▶ **Problem description**:
From the first line to the last, copy the listing below word for word.

▶ **Data provided**:
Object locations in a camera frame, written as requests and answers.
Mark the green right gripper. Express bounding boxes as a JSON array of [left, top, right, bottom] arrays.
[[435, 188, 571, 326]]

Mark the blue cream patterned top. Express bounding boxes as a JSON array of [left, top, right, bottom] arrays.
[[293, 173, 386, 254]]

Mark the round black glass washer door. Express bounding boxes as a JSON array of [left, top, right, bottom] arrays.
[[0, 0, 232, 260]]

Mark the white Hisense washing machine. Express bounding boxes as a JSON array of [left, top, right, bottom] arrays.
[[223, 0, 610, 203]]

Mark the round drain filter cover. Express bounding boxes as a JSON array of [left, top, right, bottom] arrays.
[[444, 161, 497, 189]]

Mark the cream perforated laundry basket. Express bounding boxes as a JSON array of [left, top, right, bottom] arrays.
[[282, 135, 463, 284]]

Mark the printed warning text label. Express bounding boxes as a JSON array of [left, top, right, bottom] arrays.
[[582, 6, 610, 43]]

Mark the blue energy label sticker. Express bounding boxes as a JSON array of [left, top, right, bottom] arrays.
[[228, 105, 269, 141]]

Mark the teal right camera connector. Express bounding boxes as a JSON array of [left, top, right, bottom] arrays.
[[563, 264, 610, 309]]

▶ **Output for this exercise**:
Object locations in a camera frame, written as requests and answers.
Mark the green right gripper. Express bounding boxes as a JSON array of [left, top, right, bottom] arrays.
[[435, 188, 571, 326]]

Mark the blue cream patterned top. Express bounding boxes as a JSON array of [left, top, right, bottom] arrays.
[[293, 173, 386, 254]]

Mark the round black glass washer door. Express bounding boxes as a JSON array of [left, top, right, bottom] arrays.
[[0, 0, 232, 260]]

Mark the white Hisense washing machine. Express bounding boxes as a JSON array of [left, top, right, bottom] arrays.
[[223, 0, 610, 203]]

Mark the round drain filter cover. Express bounding boxes as a JSON array of [left, top, right, bottom] arrays.
[[444, 161, 497, 189]]

Mark the cream perforated laundry basket. Express bounding boxes as a JSON array of [left, top, right, bottom] arrays.
[[282, 135, 463, 284]]

Mark the printed warning text label. Express bounding boxes as a JSON array of [left, top, right, bottom] arrays.
[[582, 6, 610, 43]]

Mark the blue energy label sticker. Express bounding boxes as a JSON array of [left, top, right, bottom] arrays.
[[228, 105, 269, 141]]

Mark the teal right camera connector. Express bounding boxes as a JSON array of [left, top, right, bottom] arrays.
[[563, 264, 610, 309]]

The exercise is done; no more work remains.